- _WHAT THIS TASK INVOLVES_
Whenever a line below mentions the word "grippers", that line should be copied.

- _COLLECTED DATA_
☆ ☆ ☆ ☆ ☆

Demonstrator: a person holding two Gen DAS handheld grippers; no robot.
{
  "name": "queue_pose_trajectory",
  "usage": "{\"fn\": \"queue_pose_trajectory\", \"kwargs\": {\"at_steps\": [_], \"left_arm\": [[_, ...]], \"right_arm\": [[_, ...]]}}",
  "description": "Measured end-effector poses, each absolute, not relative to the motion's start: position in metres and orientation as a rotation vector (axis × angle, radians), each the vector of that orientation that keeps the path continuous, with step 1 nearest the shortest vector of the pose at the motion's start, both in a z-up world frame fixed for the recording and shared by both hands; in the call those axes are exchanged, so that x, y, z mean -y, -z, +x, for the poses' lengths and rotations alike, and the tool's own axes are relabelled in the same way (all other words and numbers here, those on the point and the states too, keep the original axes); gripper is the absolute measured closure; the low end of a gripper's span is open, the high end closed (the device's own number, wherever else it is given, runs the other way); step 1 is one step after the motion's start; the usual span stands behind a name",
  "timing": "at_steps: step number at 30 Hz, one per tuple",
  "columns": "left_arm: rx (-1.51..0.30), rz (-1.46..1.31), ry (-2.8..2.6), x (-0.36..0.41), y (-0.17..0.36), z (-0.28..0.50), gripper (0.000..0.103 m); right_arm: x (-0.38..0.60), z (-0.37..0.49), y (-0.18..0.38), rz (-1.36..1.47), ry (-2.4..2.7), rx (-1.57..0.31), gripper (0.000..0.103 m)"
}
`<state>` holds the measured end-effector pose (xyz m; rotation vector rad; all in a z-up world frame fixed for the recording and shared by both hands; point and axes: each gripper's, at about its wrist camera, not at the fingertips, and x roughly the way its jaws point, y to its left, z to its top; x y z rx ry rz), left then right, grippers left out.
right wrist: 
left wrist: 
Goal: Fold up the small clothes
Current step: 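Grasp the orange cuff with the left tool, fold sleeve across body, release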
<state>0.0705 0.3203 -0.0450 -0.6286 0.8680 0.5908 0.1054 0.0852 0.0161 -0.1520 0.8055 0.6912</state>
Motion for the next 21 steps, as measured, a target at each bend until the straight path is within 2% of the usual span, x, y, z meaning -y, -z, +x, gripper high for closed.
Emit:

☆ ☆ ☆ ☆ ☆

- _ANSWER TO THIS PROBLEM_
Demonstrator: a person holding two Gen DAS handheld grippers; no robot.
`<state>` holds the measured end-effector pose (xyz m; rotation vector rad; all in a z-up world frame fixed for the recording and shared by both hands; point and axes: each gripper's, at about its wrist camera, not at the fingertips, and x roughly the way its jaws point, y to its left, z to its top; x y z rx ry rz), left then right, grippers left out.

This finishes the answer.